His emotions were a bit jangled, his throat a little scratchy. He’d almost sweated through his uniform. His head pounded as he checked out the pressure-filled situation and knew his team was counting on him.

The Texas righthander, a preseason All-American and the bona fide ace of one of the strongest rotations in college baseball, was all but becoming unraveled.

He was, uh, pinch-running.

“That’s the most nervous I’ve ever been at the University of Texas,” McCulloch said with a laugh. “I think I had one foot off the bag, leading off first. I just didn’t want to get picked off. Everybody gave me a hard time. I scored after a base hit, a walk and another base hit. I went station to station.”

The junior righthander has a much higher comfort level at keeping other people off the bases. McCulloch was out of his element that March day against Long Beach State, but stick him in more accustomed surroundings and he is as composed and collected a player as Texas coach Augie Garrido has ever seen.

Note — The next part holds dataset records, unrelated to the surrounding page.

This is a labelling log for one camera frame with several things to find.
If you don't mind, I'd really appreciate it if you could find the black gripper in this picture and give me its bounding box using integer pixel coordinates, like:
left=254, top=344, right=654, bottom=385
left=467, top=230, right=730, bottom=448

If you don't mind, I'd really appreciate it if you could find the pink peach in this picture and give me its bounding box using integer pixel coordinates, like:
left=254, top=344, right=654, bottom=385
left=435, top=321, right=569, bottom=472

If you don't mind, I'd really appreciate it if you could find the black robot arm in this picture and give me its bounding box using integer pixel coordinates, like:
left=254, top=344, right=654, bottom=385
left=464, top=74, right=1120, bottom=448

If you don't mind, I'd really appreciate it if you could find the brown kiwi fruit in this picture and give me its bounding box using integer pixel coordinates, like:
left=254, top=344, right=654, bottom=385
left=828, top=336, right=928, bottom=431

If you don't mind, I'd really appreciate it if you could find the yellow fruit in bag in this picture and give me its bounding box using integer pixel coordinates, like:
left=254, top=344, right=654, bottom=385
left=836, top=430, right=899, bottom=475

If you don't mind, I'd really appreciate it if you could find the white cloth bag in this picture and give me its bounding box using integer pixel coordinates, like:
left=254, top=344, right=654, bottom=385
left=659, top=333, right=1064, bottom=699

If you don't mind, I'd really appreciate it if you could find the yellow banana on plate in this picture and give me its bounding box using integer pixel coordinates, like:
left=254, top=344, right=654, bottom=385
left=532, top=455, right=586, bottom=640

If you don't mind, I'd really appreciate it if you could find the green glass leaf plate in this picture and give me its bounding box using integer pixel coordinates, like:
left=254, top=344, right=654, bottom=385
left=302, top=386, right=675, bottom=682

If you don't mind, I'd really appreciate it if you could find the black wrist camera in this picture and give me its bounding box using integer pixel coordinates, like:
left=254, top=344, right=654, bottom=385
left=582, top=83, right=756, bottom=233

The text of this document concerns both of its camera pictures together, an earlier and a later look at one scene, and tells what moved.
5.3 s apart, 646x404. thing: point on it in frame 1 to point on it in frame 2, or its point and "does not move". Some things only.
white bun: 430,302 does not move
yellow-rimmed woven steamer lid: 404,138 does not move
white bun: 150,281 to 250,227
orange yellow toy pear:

Were he not, McCulloch would not be 8-4, 2.98 and poised to return Texas to the College World Series for the fifth straight season.

Garrido recognizes the worth of his stopper and knows his team wouldn’t be approaching the NCAA postseason as a potential top eight national seed if his star pitcher weren’t so resilient and reliable. He had to be to weather a disappointing 1-4 record after his first seven starts.

McCulloch bore up in spectacular fashion despite troubles among his fellow starters, including an elbow injury to Randy Boone that sidelined him more than a month and subpar seasons by Adrian Alaniz and Kenny Kasparek.

He’s been hurt himself, suffering shots to his heel on Opening Day and again in the foot in early May. “I’ll start going out in shin guards, I guess,” he said.

In addition, McCulloch no longer had trusty, veteran catcher Taylor Teagarden behind the plate to both call the game and block bad pitches and was without the support of defensive stars David Maroul--last year’s CWS MVP--and, because of injuries early on, first baseman Chance Wheeless.

“He went through as heavy a load as any pitcher could this season,” Garrido said. “His won-lost record didn’t reveal his potential. After being a preseason All-American and getting off to a slow start, he had every chance to (melt down). But he just slides it into a (mental) folder somewhere. I think he’s just about ready to pitch for the Yankees.”

McCulloch was the winning pitcher in the Longhorns’ victory against Florida last June, striking out a career-high eight in 62⁄3 innings to nail down the school’s sixth national title and second in four years.

Later in the summer, he went 4-0 with Team USA, threw in the national team’s only victory against Japan and struck out seven and allowed one run in eight innings against Nicaragua.

McCulloch is still advancing station to station but he has clearly raised his station in life.

Many considered him a sure first-round draft pick, something his pitching coach validates. One major league general manager said he has received great reports on McCulloch and said some teams might try to hope in vain that he will slide out of the first round because he doesn’t have an overpowering fastball and huge strikeout totals.

“He may be the best four-pitch pitcher in America,” Texas pitching coach Tom Holliday said. “If there is a concern, it’s that he doesn’t pitch at 93 or 94 miles per hour. But he can hold his velocity at 91 or 92 from first pitch to last. That’s probably one of the most unnoticed things about him.”

McCulloch has always had the four pitches but has enhanced his straight changeup and developed enough confidence in the pitch that he is throwing it to righthanded batters as well as left. A baseball camp counselor taught him the pitch several summers ago when he started throwing it during long toss.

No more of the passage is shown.